Stored items
--

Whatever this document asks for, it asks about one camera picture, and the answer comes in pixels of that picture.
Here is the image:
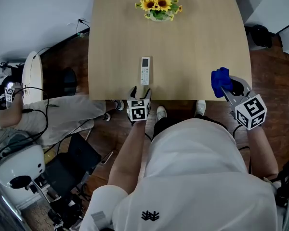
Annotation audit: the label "person's right forearm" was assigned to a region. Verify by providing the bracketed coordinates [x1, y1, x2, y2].
[246, 126, 279, 180]

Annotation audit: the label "person's right white shoe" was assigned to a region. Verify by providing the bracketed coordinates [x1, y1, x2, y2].
[195, 100, 207, 117]

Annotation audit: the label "person's left forearm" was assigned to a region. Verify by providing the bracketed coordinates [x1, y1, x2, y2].
[107, 123, 146, 194]

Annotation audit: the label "black equipment rig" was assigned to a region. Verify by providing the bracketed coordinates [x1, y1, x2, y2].
[276, 149, 289, 208]

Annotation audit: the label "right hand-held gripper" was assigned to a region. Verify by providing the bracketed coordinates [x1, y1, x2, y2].
[220, 75, 267, 131]

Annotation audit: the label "person's left white shoe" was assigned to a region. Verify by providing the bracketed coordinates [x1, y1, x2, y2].
[156, 105, 168, 120]

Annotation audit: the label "blue cloth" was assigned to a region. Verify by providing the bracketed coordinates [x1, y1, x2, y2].
[210, 67, 234, 98]

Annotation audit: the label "black wall power cable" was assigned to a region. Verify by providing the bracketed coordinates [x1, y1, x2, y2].
[77, 19, 90, 33]

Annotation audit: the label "potted yellow sunflowers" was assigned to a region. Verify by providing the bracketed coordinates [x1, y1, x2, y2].
[134, 0, 183, 22]

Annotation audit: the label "white round side table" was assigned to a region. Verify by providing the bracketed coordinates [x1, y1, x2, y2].
[21, 51, 44, 105]

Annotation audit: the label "black chair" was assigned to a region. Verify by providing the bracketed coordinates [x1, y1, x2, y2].
[42, 132, 114, 199]

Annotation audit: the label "thick black floor cable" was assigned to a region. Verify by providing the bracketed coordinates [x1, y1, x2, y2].
[232, 124, 252, 175]

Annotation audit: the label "white remote control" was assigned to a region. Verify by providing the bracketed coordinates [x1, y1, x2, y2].
[140, 56, 151, 86]

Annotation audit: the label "black bin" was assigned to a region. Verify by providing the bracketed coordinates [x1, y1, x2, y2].
[245, 24, 273, 49]

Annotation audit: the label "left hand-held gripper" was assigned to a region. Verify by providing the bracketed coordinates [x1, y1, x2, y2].
[126, 86, 152, 122]

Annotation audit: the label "person's black shorts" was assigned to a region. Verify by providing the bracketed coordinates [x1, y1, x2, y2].
[153, 116, 184, 141]

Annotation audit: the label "white rounded device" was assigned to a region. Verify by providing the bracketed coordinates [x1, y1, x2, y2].
[0, 144, 46, 190]

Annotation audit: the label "large white cabinet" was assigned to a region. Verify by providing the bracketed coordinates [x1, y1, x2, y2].
[244, 0, 289, 33]

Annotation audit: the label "person's white shirt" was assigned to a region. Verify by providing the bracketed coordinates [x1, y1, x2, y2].
[79, 118, 287, 231]

--

Action item:
Since pictures are not part of the copy, set down only the remaining data exactly.

Reply to the task:
Whatever this document asks for, it asks about one camera picture, and the answer comes in pixels of that picture.
Here is the image:
Annotation audit: the label "person's right forearm" was assigned to a region. Verify by providing the bracketed coordinates [x1, y1, x2, y2].
[246, 126, 279, 180]

Annotation audit: the label "person's right white shoe" was assigned to a region. Verify by providing the bracketed coordinates [x1, y1, x2, y2].
[195, 100, 207, 117]

Annotation audit: the label "person's left forearm" was assigned to a region. Verify by providing the bracketed coordinates [x1, y1, x2, y2].
[107, 123, 146, 194]

Annotation audit: the label "black equipment rig" was assigned to a region. Verify by providing the bracketed coordinates [x1, y1, x2, y2].
[276, 149, 289, 208]

Annotation audit: the label "right hand-held gripper" was assigned to a region. Verify by providing the bracketed coordinates [x1, y1, x2, y2].
[220, 75, 267, 131]

Annotation audit: the label "person's left white shoe" was assigned to a region. Verify by providing the bracketed coordinates [x1, y1, x2, y2].
[156, 105, 168, 120]

Annotation audit: the label "blue cloth" was assigned to a region. Verify by providing the bracketed coordinates [x1, y1, x2, y2].
[210, 67, 234, 98]

Annotation audit: the label "black wall power cable" was assigned to a region. Verify by providing the bracketed coordinates [x1, y1, x2, y2].
[77, 19, 90, 33]

Annotation audit: the label "potted yellow sunflowers" was assigned to a region. Verify by providing the bracketed coordinates [x1, y1, x2, y2].
[134, 0, 183, 22]

Annotation audit: the label "white round side table" was assigned to a region. Verify by providing the bracketed coordinates [x1, y1, x2, y2].
[21, 51, 44, 105]

Annotation audit: the label "black chair" was assigned to a region. Verify by providing the bracketed coordinates [x1, y1, x2, y2].
[42, 132, 114, 199]

Annotation audit: the label "thick black floor cable" was assigned to a region. Verify by providing the bracketed coordinates [x1, y1, x2, y2].
[232, 124, 252, 175]

Annotation audit: the label "white remote control" was assigned to a region. Verify by providing the bracketed coordinates [x1, y1, x2, y2].
[140, 56, 151, 86]

Annotation audit: the label "black bin" was assigned to a region. Verify by providing the bracketed coordinates [x1, y1, x2, y2].
[245, 24, 273, 49]

Annotation audit: the label "left hand-held gripper" was assigned to a region. Verify by providing the bracketed coordinates [x1, y1, x2, y2].
[126, 86, 152, 122]

Annotation audit: the label "person's black shorts" was assigned to a region. Verify by providing the bracketed coordinates [x1, y1, x2, y2].
[153, 116, 184, 141]

Annotation audit: the label "white rounded device" was assigned to a region. Verify by providing the bracketed coordinates [x1, y1, x2, y2].
[0, 144, 46, 190]

Annotation audit: the label "large white cabinet" was assigned to a region. Verify by providing the bracketed coordinates [x1, y1, x2, y2].
[244, 0, 289, 33]

Annotation audit: the label "person's white shirt" was assigned to a region. Verify by providing the bracketed coordinates [x1, y1, x2, y2].
[79, 118, 287, 231]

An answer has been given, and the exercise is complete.